Thank you for the question. It's a fascinating question and probably would be best directed, in a way, to Zijin Mining, which is the company that has acquired Neo Lithium for a billion-dollar price tag.
One thing that's interesting about Zijin Mining, as you see if you look at the company's corporate history, is that it began as a gold miner in China. It expanded overseas, principally in gold and other base metal extractions. The Neo Lithium takeover by Zijin, to the best of my knowledge from the available public documentation on Zijin, is the first such acquisition that it has made. I'm presuming—I can't speak for the company's directors, owners and whatever passes for shareholders in a Chinese SOE context—that they looked at and did their due diligence on the Argentinian mine, which is recorded in Neo Lithium public documents on the transaction. I'm presuming simply that they looked at that asset, thought about the future, thought about how they wanted to position themselves as a global miner and as a potential future Chinese industrial champion, as the Chinese strategy has it, and thought that was a terrifically important acquisition for them.

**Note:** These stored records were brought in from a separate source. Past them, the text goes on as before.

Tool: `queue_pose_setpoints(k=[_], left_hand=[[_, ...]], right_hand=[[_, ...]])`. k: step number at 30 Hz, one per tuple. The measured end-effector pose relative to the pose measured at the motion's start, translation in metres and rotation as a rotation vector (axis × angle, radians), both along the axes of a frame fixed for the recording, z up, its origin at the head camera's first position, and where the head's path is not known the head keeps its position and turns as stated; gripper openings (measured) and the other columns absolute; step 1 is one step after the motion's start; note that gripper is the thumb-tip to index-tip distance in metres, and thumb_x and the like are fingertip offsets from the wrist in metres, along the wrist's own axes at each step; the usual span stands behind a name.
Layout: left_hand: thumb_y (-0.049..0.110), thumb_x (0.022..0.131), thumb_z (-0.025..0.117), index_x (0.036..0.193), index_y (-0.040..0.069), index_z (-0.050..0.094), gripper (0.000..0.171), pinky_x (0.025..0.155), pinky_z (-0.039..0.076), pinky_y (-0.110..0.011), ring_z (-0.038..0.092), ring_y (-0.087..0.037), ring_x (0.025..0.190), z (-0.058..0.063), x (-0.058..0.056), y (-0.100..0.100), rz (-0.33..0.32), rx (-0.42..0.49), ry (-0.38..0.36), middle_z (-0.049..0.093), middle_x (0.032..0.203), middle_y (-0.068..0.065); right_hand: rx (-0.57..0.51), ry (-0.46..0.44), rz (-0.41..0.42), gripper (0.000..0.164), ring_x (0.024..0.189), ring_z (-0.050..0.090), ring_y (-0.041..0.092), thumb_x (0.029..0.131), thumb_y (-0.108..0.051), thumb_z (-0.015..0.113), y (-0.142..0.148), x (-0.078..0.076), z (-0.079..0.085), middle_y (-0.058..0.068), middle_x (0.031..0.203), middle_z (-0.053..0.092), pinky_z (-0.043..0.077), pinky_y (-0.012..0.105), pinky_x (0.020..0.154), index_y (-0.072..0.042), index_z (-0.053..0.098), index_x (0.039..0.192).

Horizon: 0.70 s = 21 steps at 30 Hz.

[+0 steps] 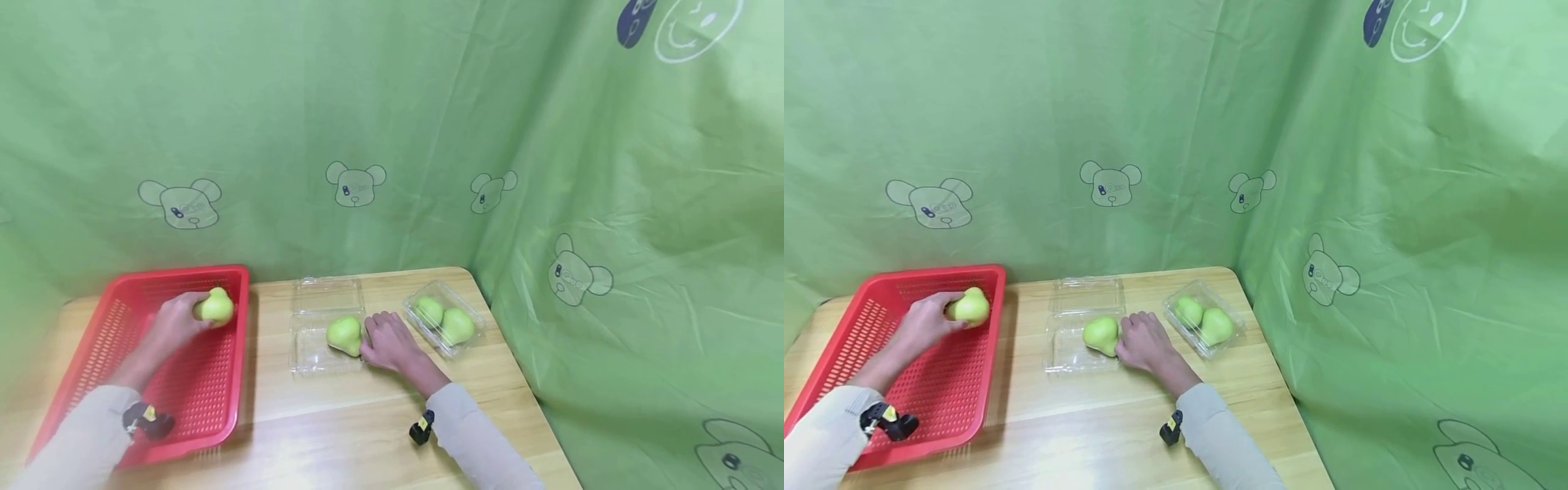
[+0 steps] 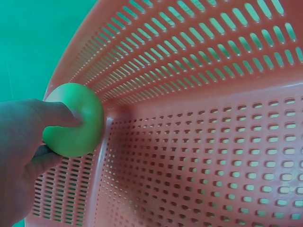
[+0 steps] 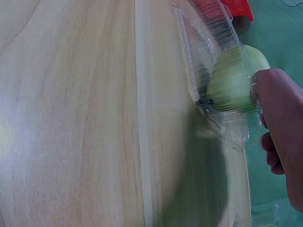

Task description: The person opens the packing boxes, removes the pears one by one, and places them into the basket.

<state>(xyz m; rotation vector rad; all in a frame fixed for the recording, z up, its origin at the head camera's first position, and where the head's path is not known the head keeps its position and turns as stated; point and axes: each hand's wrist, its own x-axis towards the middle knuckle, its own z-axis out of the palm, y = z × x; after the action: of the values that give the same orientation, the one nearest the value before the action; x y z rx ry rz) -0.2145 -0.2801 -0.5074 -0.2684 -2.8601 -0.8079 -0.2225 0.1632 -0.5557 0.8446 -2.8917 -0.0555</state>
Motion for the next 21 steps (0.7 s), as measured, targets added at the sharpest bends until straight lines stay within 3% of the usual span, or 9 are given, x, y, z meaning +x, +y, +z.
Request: queue_pose_setpoints(k=[8, 15, 21], left_hand=[[0.003, 0.076, 0.085, 0.127, -0.017, 0.06, 0.06, 0.101, 0.05, -0.071, 0.059, -0.061, 0.116, -0.011, 0.004, 0.003, -0.027, -0.005, -0.033, 0.062, 0.125, -0.041], [-0.001, 0.074, 0.084, 0.122, -0.018, 0.061, 0.056, 0.098, 0.053, -0.069, 0.061, -0.06, 0.113, -0.021, 0.009, 0.005, -0.051, -0.029, -0.013, 0.064, 0.12, -0.04], [-0.001, 0.074, 0.084, 0.123, -0.017, 0.061, 0.056, 0.1, 0.053, -0.069, 0.061, -0.058, 0.114, -0.019, 0.007, 0.007, -0.057, -0.027, 0.003, 0.065, 0.12, -0.04]], right_hand=[[-0.009, -0.01, -0.004, 0.021, 0.076, 0.045, 0.016, 0.093, -0.037, 0.053, -0.001, 0.001, -0.001, -0.003, 0.079, 0.051, 0.045, 0.03, 0.078, -0.018, 0.052, 0.085], [-0.013, 0.01, 0.013, 0.021, 0.075, 0.045, 0.016, 0.093, -0.037, 0.053, -0.001, 0.002, -0.001, -0.002, 0.078, 0.051, 0.045, 0.03, 0.076, -0.017, 0.053, 0.085], [-0.017, 0.007, 0.003, 0.021, 0.075, 0.044, 0.015, 0.092, -0.037, 0.053, 0.001, 0.001, 0.0, -0.003, 0.078, 0.05, 0.044, 0.029, 0.075, -0.017, 0.053, 0.086]])
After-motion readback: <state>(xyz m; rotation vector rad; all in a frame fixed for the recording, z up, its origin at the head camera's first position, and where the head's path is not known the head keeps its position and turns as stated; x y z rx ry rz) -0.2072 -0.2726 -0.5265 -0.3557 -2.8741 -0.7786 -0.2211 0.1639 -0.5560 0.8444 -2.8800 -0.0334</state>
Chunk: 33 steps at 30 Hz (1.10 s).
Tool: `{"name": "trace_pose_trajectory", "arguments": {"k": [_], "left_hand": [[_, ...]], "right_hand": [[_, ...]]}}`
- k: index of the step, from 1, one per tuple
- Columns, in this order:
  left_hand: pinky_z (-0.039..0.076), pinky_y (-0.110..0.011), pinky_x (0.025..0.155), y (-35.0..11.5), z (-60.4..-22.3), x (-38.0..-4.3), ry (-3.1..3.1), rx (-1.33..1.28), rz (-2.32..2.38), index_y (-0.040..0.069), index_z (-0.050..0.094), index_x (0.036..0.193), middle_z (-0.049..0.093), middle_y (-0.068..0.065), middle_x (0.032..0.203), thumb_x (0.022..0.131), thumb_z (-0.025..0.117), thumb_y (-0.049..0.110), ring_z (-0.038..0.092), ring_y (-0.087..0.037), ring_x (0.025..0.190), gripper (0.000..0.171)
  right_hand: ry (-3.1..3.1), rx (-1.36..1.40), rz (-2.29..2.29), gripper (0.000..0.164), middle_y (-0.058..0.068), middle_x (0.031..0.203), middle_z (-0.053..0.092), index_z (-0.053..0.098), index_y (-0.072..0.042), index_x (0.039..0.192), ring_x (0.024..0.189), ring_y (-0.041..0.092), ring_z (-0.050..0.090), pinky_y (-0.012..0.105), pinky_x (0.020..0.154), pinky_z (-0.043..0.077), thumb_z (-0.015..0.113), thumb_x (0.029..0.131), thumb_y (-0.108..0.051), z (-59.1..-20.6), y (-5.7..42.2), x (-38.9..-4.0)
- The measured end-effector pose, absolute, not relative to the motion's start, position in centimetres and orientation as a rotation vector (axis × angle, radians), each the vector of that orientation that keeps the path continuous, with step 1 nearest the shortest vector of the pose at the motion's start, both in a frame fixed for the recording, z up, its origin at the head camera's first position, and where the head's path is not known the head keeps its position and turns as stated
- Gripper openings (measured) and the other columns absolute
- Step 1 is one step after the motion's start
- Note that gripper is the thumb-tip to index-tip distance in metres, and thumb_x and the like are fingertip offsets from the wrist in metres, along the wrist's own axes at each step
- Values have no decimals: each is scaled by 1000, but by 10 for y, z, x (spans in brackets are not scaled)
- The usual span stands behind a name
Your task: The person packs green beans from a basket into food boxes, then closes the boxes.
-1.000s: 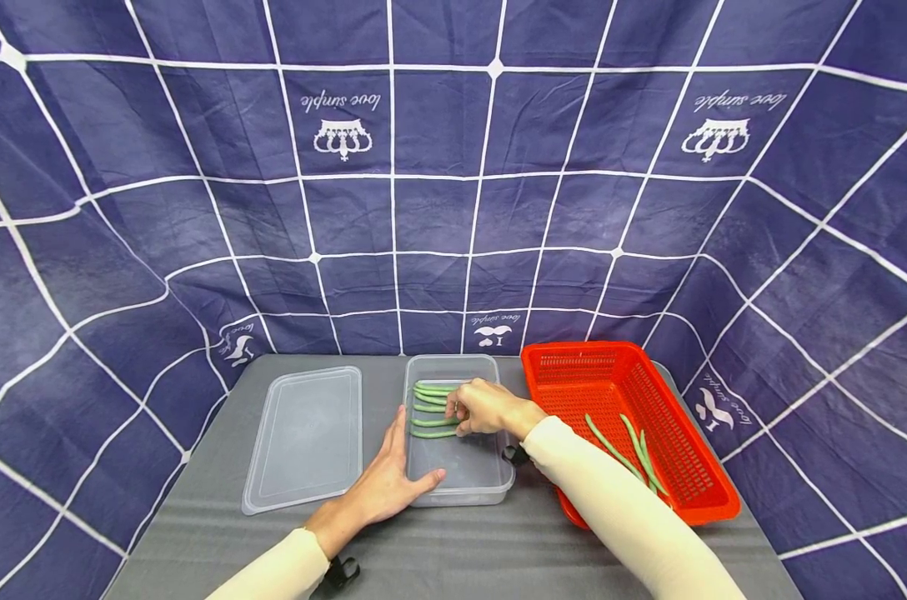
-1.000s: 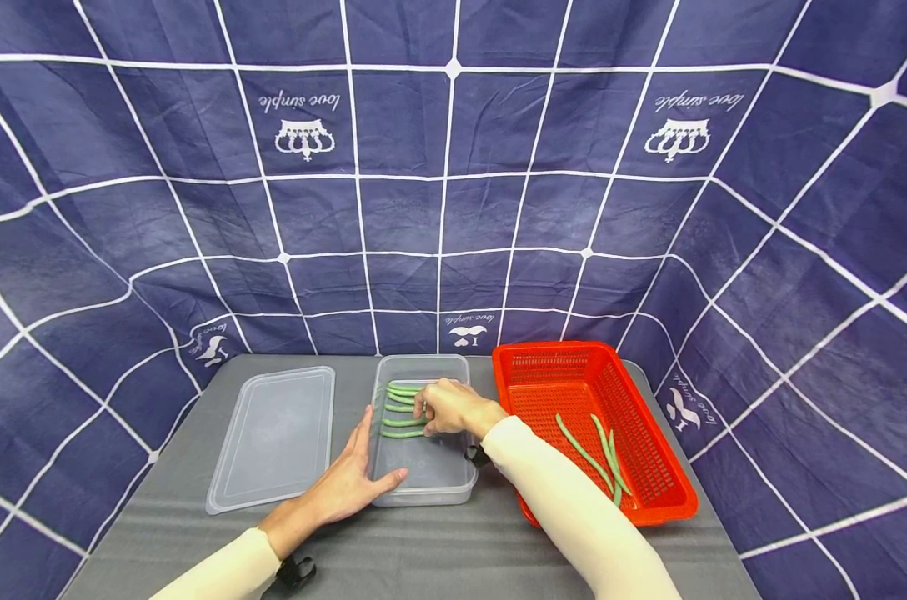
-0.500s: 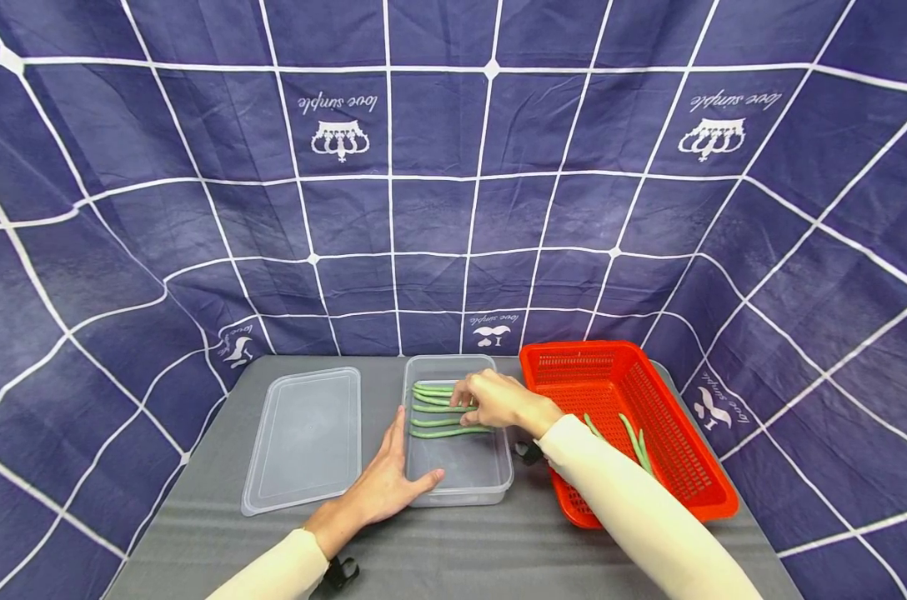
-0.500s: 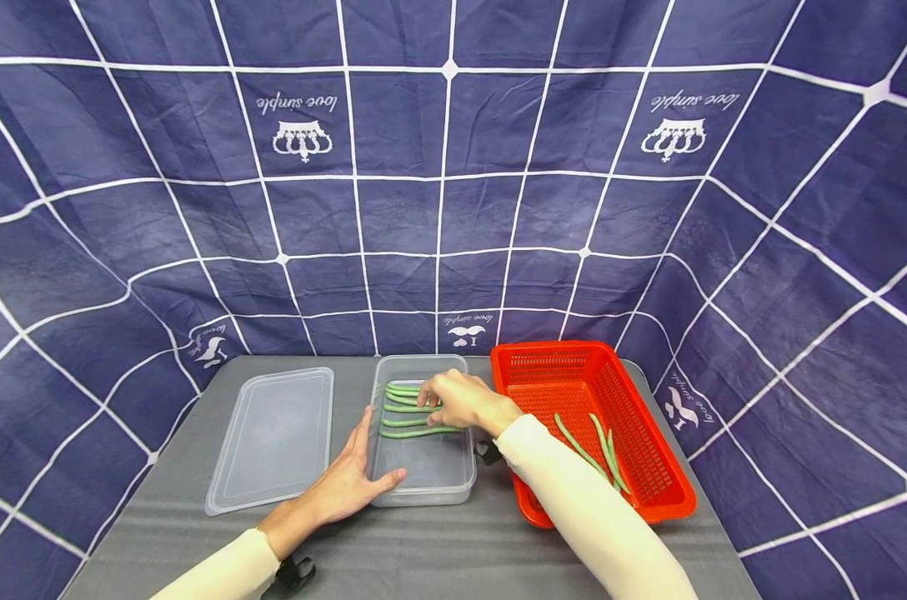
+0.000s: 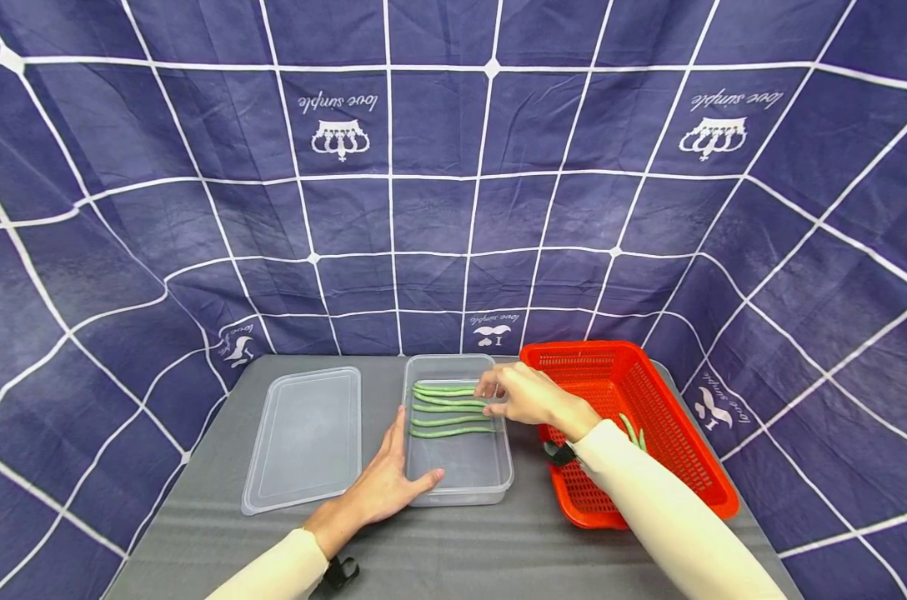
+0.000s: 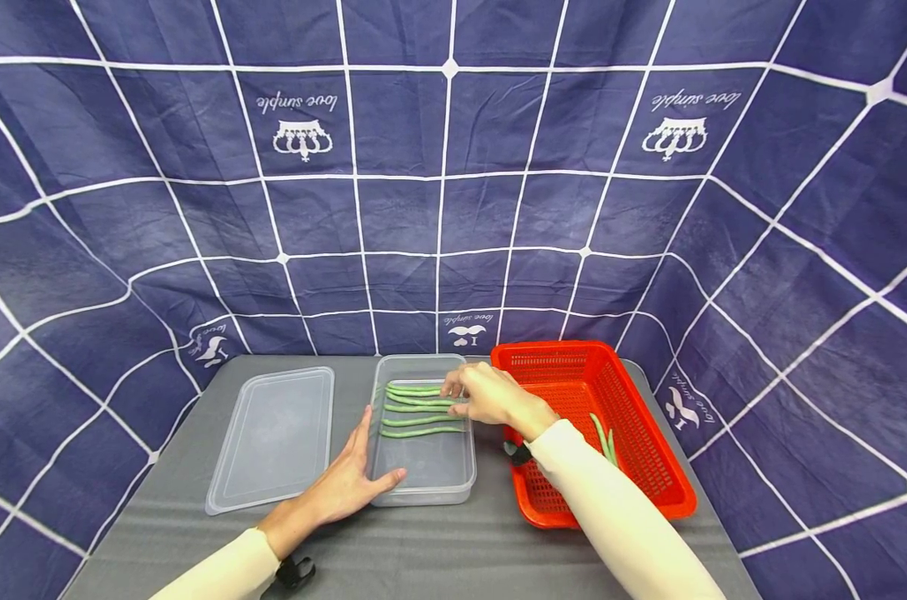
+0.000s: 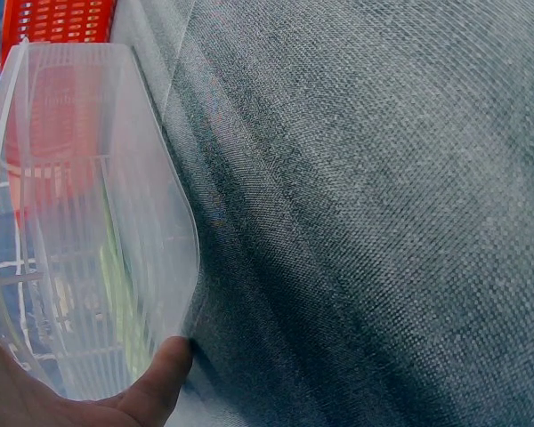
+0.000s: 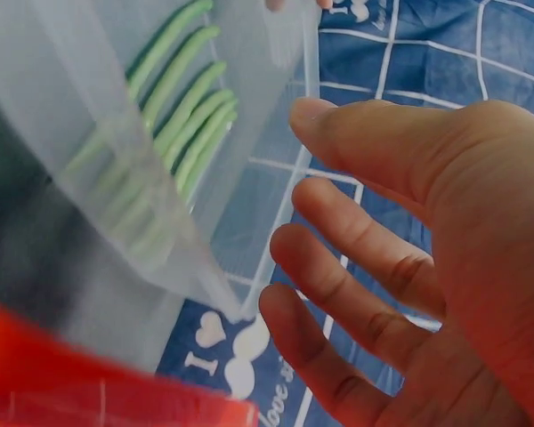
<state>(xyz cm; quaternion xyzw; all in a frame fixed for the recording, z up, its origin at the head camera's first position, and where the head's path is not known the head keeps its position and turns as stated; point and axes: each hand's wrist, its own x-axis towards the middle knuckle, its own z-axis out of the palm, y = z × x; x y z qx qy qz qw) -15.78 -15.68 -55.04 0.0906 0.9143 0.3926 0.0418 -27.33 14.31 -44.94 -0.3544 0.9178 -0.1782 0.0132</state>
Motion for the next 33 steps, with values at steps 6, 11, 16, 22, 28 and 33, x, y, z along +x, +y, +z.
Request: {"name": "trace_pose_trajectory", "arguments": {"k": [6,11,16,22,28,33], "left_hand": [[42,-72,134,-156,-550,-158,2806,276,1212,6,0,188,27,-33,189,98,90,57,42,-58,169,137],[43,-71,134,-156,-552,-158,2810,276,1210,6,1,188,28,-33,189,97,90,58,43,-58,169,138],[43,-71,134,-156,-552,-158,2807,274,1216,6,1,188,28,-33,189,98,91,56,43,-57,169,137],[42,-70,135,-156,-551,-158,2804,268,1219,6,2,188,29,-32,189,97,91,59,43,-57,169,138],[43,-70,135,-156,-550,-157,2794,260,1224,8,1,188,29,-32,188,97,91,59,43,-57,169,138],[42,-70,135,-157,-551,-158,2798,260,1223,8,0,188,28,-32,189,97,92,57,42,-56,170,138]], "right_hand": [[2889,-1133,-592,24,-5,116,85,87,-23,119,102,22,83,39,86,67,96,97,-22,-448,165,-273],[2902,-1098,-642,25,-4,114,88,86,-19,120,104,21,84,43,96,67,96,97,-20,-448,184,-272],[2940,-1066,-665,26,-4,107,86,86,-21,119,103,18,81,45,96,64,97,96,-19,-448,204,-269],[2976,-1002,-645,26,-5,108,85,86,-21,121,107,19,80,42,92,63,97,97,-21,-453,233,-268],[3001,-973,-621,28,-1,106,84,84,-16,120,101,19,79,39,87,62,97,96,-22,-462,264,-264],[3013,-966,-619,32,3,102,84,83,-11,120,94,20,78,36,84,62,100,93,-20,-471,287,-261]]}}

The question for me, I must say, is that if we're going to think about foreign direct investment in a national security and economic security strategy, we also have to do what is known, in intelligence terms, as a “net assessment”, which essentially means that you think about your own interest in this investment and you also think, “Why is a foreign company also interested in this investment?” I hope—and perhaps this is a question for officials when they appear tomorrow—some due consideration was given to that very question, which I think is implicit in your question.